This notebook is available at https://github.com/SterlingYM/PIPS/tree/master/docs/data_manip.ipynb

Data preparation and manipulation

[1]:
import PIPS
import matplotlib.pyplot as plt
import time
import numpy as np
[3]:
PIPS.about()
--------------------------
-    Welcome to PIPS!    -
--------------------------
Version: 0.3.0-beta.1
Authors: Y. Murakami, A. Savel, J. Sunseri, A. Hoffman, Ivan Altunin, Nachiket Girish
--------------------------
Download the latest version from: https://pypi.org/project/astroPIPS
Report issues to: https://github.com/SterlingYM/astroPIPS
Read the documentations at: https://PIPS.readthedocs.io
--------------------------

The photdata object in PIPS provides tools to perform basic operation for data manipulation. The implemented operation in the current version includes the following:

  • Initialization

  • Basic info / note storage

  • Basic information check (print(), len(), etc.)

  • Data identity check (are two photdata objects identical?)

  • Data cut (remove data points with uncertainty above threshold)

  • Data cut reset

  • Data concatenation

Initialization

The main function of photdata is to hold the photometric data. The object requires a list or array or three elements, x, y, and yerr each containing the same length of the time, magnitude (or flux), and magnitude-uncertainty data.

For convenience, datafile generated by LOSSPhotPipeline can be directly imported using a helper function data_readin_LPP.

[3]:
data = PIPS.data_readin_LPP('../sample_data/005.dat',filter='V')
x,y,yerr = data
print('data shape:\t',np.array(data).shape)
print('x shape:\t',x.shape)
print('y shape:\t',y.shape)
print('y-error shape:\t',yerr.shape)
data shape:      (3, 103)
x shape:         (103,)
y shape:         (103,)
y-error shape:   (103,)

The most basic method to initialize data is to give data=[x,y,yerr] as an argument for PIPS.photdata(). The initialization function also accepts label and band arguments, each of which should be used to store information.

[4]:
star  = PIPS.photdata(data) # the most basic way to initialize object
star2 = PIPS.photdata(data,label='Star2',band='V') # same as star1, but with more info

copying photdata object

Printing information

photdata accepts some basic python operations, such as str(), print(), len(), and hash(). These can be used to check certain properties of the object.

[5]:
# basic information check
print('* Basic information check')
print(star)              # the basic information
print(star2)             # the basic information -- label and filter info is included
print('len():',len(star))         # number of datapoints
print('hash():',hash(star))
* Basic information check
Photdata : band=None, size=103, period=None
Photdata Star2: band=V, size=103, period=None
len(): 103
hash(): 3349517558981431842

Creating an identical copy

photdata object has methods __copy__() and copy(). These methods by default performs a deepcopy instead of shallow copy (binding) to the original object to avoid possible error.

[15]:
star3 = star2.copy()    # creates a copy of star3 (including all attributes)

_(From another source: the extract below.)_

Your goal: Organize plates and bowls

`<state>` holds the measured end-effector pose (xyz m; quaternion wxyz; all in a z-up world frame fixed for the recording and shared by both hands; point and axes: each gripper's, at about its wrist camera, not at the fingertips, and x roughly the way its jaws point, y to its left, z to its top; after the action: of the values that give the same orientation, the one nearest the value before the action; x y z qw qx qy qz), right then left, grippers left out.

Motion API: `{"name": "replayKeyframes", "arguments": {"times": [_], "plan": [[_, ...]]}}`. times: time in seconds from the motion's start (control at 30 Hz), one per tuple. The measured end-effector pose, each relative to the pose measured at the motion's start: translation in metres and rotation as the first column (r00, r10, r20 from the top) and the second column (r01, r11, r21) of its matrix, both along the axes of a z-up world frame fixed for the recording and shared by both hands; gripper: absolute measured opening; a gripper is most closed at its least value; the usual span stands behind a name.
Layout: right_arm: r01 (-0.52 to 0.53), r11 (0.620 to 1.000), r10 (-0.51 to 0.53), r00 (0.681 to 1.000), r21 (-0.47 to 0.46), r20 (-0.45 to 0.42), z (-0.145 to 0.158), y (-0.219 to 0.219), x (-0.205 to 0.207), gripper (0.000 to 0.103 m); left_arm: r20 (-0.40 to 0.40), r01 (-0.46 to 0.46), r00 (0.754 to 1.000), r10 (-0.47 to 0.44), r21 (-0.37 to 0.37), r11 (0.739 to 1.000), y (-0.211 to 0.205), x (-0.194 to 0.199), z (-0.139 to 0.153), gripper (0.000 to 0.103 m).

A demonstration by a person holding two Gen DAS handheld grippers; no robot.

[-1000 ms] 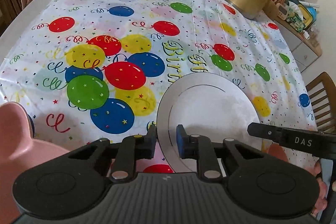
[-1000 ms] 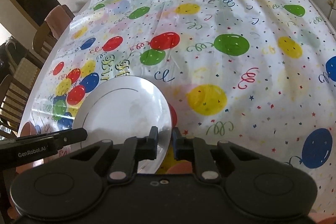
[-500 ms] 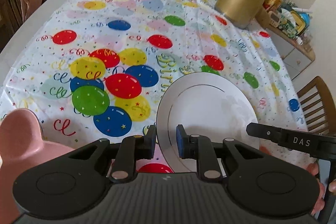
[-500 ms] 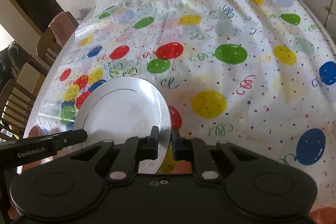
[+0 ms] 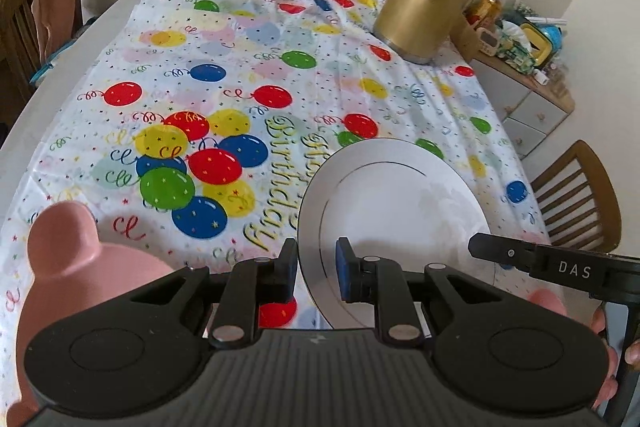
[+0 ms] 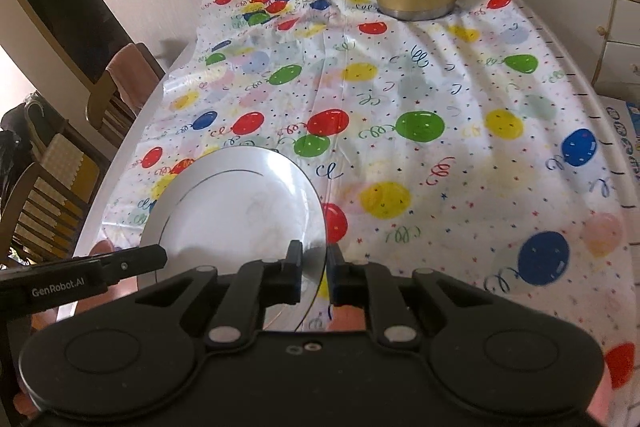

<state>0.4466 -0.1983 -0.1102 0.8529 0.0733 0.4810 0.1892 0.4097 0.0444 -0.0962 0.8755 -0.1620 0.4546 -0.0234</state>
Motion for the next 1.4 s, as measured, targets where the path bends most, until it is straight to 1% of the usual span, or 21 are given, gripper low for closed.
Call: {"name": "replayKeyframes", "arguments": {"times": [0.33, 0.6, 0.93, 1.2, 1.4], "plan": [[0.027, 1.000, -0.027, 0.999, -0.001, 0.024, 0.024, -0.016, -0.050, 0.011, 0.010, 0.029, 1.000, -0.029, 0.001, 1.000, -0.016, -0.044, 0.020, 0.019], [0.044, 0.999, -0.044, 0.998, 0.008, 0.036, 0.032, -0.025, -0.090, 0.011, 0.017, 0.047, 0.999, -0.047, -0.002, 0.999, -0.024, -0.084, 0.029, 0.019], [0.076, 0.997, -0.077, 0.997, 0.017, 0.025, 0.035, -0.044, -0.158, 0.011, 0.006, 0.117, 0.993, -0.117, 0.006, 0.993, -0.045, -0.140, 0.032, 0.019], [0.141, 0.990, -0.141, 0.990, 0.011, 0.020, 0.033, -0.071, -0.216, 0.011, -0.019, 0.203, 0.979, -0.203, 0.000, 0.979, -0.074, -0.184, 0.026, 0.019], [0.202, 0.979, -0.202, 0.979, 0.012, -0.007, 0.024, -0.096, -0.261, 0.011, -0.056, 0.287, 0.956, -0.287, -0.004, 0.958, -0.103, -0.220, 0.015, 0.019]]}}
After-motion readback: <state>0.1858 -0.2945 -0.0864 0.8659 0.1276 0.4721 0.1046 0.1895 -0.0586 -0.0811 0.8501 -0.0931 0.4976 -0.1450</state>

Checking if two objects are identical

[16]:
print('when two objects have the same data, they are considered identical')
print('star == star2:',star == star2)     # two objects are identical (hash-equality)
print('star == star3:',star == star3)     # two objects are identical (hash-equality)

print('\nIf any of the data points are changed, they are not identical anymore')
star3.x[-1] = 0         # manually change the data (don't do this!)
print('star == star3:', star == star3)    # False because data itself is changed
when two objects have the same data, they are considered identical
star == star2: True
star == star3: True

If any of the data points are changed, they are not identical anymore
star == star3: False

Note that, since copy() performs deep copy, star2 is unchanged even after star3 has been changed.

[17]:
star2.x[-1] # star2 has not been changed
[17]:
58805.179271

Applying cuts

The cut() function in photdata object offers a quick and easy way to apply data cuts. It takes in xmin, xmax, ymin, ymax, yerr_min, yerr_max arguments, and any combination of these can be applied simultaneously. Once cuts are applied, the existing cuts are effective even when a user applies another cut on different parameter later.

[18]:
period,_ = star.get_period(multiprocessing=False)
[19]:
star2.reset_cuts()
print('Before cuts:', star2)           # info before cuts are applied
star2.plot_lc(period,figsize=(4,2)); plt.show()
star2.cut(yerr_max=0.02)               # cuts data (based on x, y, and yerr values)
print('After a cut:', star2)           # now data is shorter
star2.plot_lc(period,figsize=(4,2)); plt.show()
star2.reset_cuts()
print('After cut reset:', star2)       # reset the cut settings
star2.plot_lc(period,figsize=(4,2)); plt.show()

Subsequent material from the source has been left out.